▶ [Task item]: Each line below should be reproduced without any alteration.

....

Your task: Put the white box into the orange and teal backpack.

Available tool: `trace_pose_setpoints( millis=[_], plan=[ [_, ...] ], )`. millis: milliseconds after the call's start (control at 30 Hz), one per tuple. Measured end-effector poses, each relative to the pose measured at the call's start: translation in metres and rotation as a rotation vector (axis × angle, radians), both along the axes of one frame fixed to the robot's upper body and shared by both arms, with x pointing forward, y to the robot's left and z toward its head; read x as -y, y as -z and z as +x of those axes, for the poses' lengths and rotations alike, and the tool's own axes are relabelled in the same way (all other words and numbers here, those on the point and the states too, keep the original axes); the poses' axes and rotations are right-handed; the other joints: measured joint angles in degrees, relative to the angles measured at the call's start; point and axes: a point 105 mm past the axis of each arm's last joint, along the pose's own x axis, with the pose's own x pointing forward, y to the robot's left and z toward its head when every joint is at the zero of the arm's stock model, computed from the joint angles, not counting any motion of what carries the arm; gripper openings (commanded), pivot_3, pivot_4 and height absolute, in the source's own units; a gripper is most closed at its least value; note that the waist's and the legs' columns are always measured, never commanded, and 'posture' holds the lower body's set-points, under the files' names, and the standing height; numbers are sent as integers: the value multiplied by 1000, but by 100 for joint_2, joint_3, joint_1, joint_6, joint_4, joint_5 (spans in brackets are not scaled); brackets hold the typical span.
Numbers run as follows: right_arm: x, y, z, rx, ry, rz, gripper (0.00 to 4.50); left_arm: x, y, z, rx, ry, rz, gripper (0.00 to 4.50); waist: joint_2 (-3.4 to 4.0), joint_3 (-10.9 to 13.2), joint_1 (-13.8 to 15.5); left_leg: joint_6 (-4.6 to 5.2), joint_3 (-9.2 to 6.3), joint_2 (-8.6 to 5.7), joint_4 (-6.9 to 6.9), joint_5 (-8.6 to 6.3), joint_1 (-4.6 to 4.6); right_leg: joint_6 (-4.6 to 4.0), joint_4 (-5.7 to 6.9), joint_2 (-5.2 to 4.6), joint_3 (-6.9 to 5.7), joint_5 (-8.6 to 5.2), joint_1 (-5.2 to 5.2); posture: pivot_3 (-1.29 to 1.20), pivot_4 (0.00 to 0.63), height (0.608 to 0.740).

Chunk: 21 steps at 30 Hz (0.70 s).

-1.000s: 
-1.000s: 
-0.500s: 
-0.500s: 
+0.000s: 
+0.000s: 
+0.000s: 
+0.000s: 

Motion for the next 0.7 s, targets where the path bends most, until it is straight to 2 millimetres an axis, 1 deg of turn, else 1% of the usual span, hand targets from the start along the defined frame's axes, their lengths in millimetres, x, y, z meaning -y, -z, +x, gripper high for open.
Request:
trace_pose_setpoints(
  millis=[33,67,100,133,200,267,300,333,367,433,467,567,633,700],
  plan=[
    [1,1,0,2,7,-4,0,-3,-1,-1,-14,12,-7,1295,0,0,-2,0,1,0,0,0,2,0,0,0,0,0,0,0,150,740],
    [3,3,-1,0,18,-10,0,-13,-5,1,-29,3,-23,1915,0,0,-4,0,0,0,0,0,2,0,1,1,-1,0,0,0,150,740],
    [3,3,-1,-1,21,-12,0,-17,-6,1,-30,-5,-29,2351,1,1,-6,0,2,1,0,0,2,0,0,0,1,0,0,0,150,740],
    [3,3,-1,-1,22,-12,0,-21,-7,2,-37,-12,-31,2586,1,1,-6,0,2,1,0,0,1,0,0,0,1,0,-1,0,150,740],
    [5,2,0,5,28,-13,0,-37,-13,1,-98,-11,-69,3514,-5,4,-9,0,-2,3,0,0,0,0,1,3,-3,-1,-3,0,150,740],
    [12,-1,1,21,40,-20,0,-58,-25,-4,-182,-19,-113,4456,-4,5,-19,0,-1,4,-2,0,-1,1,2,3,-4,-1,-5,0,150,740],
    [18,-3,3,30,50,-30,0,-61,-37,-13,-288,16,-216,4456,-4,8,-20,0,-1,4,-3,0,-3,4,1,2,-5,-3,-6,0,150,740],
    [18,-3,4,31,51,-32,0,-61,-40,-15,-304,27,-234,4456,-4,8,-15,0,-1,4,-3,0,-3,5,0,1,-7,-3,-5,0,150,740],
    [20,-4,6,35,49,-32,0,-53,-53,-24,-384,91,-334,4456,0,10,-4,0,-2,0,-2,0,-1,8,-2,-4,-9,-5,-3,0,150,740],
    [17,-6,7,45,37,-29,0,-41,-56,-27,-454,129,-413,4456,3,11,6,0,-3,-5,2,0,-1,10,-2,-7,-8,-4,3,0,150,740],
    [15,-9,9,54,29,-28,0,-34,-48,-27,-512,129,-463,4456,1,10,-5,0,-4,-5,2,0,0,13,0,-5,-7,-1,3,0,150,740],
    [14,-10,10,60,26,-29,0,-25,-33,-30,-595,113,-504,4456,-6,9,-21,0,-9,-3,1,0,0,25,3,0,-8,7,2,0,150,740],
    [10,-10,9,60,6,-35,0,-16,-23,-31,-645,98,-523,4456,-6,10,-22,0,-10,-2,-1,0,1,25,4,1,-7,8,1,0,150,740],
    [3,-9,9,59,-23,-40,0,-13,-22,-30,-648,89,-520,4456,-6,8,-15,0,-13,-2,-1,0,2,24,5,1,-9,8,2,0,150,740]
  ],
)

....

▶ [Answer space]:
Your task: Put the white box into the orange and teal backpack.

Available tool: `trace_pose_setpoints( millis=[_], plan=[ [_, ...] ], )`. millis: milliseconds after the call's start (control at 30 Hz), one per tuple. Measured end-effector poses, each relative to the pose measured at the call's start: translation in metres and rotation as a rotation vector (axis × angle, radians), both along the axes of one frame fixed to the robot's upper body and shared by both arms, with x pointing forward, y to the robot's left and z toward its head; read x as -y, y as -z and z as +x of those axes, for the poses' lengths and rotations alike, and the tool's own axes are relabelled in the same way (all other words and numbers here, those on the point and the states too, keep the original axes); the poses' axes and rotations are right-handed; the other joints: measured joint angles in degrees, relative to the angles measured at the call's start; point and axes: a point 105 mm past the axis of each arm's last joint, along the pose's own x axis, with the pose's own x pointing forward, y to the robot's left and z toward its head when every joint is at the zero of the arm's stock model, computed from the joint angles, not counting any motion of what carries the arm; gripper openings (commanded), pivot_3, pivot_4 and height absolute, in the source's own units; a gripper is most closed at its least value; note that the waist's and the legs' columns are always measured, never commanded, and 'posture' holds the lower body's set-points, under the files' names, and the standing height; numbers are sent as integers: the value multiplied by 1000, but by 100 for joint_2, joint_3, joint_1, joint_6, joint_4, joint_5 (spans in brackets are not scaled); brackets hold the typical span.
Numbers run as follows: right_arm: x, y, z, rx, ry, rz, gripper (0.00 to 4.50); left_arm: x, y, z, rx, ry, rz, gripper (0.00 to 4.50); waist: joint_2 (-3.4 to 4.0), joint_3 (-10.9 to 13.2), joint_1 (-13.8 to 15.5); left_leg: joint_6 (-4.6 to 5.2), joint_3 (-9.2 to 6.3), joint_2 (-8.6 to 5.7), joint_4 (-6.9 to 6.9), joint_5 (-8.6 to 6.3), joint_1 (-4.6 to 4.6); right_leg: joint_6 (-4.6 to 4.0), joint_4 (-5.7 to 6.9), joint_2 (-5.2 to 4.6), joint_3 (-6.9 to 5.7), joint_5 (-8.6 to 5.2), joint_1 (-5.2 to 5.2); posture: pivot_3 (-1.29 to 1.20), pivot_4 (0.00 to 0.63), height (0.608 to 0.740).

Chunk: 21 steps at 30 Hz (0.70 s).

-1.000s: 
-1.000s: 
-0.500s: 
-0.500s: 
+0.000s: 
+0.000s: 
+0.000s: 
+0.000s: 

Motion for the next 0.7 s, targets where the path bends most, until it is straight to 2 millimetres an axis, 1 deg of turn, else 1% of the usual span, hand targets from the start along the defined frame's axes, their lengths in millimetres, x, y, z meaning -y, -z, +x, gripper high for open.
Request:
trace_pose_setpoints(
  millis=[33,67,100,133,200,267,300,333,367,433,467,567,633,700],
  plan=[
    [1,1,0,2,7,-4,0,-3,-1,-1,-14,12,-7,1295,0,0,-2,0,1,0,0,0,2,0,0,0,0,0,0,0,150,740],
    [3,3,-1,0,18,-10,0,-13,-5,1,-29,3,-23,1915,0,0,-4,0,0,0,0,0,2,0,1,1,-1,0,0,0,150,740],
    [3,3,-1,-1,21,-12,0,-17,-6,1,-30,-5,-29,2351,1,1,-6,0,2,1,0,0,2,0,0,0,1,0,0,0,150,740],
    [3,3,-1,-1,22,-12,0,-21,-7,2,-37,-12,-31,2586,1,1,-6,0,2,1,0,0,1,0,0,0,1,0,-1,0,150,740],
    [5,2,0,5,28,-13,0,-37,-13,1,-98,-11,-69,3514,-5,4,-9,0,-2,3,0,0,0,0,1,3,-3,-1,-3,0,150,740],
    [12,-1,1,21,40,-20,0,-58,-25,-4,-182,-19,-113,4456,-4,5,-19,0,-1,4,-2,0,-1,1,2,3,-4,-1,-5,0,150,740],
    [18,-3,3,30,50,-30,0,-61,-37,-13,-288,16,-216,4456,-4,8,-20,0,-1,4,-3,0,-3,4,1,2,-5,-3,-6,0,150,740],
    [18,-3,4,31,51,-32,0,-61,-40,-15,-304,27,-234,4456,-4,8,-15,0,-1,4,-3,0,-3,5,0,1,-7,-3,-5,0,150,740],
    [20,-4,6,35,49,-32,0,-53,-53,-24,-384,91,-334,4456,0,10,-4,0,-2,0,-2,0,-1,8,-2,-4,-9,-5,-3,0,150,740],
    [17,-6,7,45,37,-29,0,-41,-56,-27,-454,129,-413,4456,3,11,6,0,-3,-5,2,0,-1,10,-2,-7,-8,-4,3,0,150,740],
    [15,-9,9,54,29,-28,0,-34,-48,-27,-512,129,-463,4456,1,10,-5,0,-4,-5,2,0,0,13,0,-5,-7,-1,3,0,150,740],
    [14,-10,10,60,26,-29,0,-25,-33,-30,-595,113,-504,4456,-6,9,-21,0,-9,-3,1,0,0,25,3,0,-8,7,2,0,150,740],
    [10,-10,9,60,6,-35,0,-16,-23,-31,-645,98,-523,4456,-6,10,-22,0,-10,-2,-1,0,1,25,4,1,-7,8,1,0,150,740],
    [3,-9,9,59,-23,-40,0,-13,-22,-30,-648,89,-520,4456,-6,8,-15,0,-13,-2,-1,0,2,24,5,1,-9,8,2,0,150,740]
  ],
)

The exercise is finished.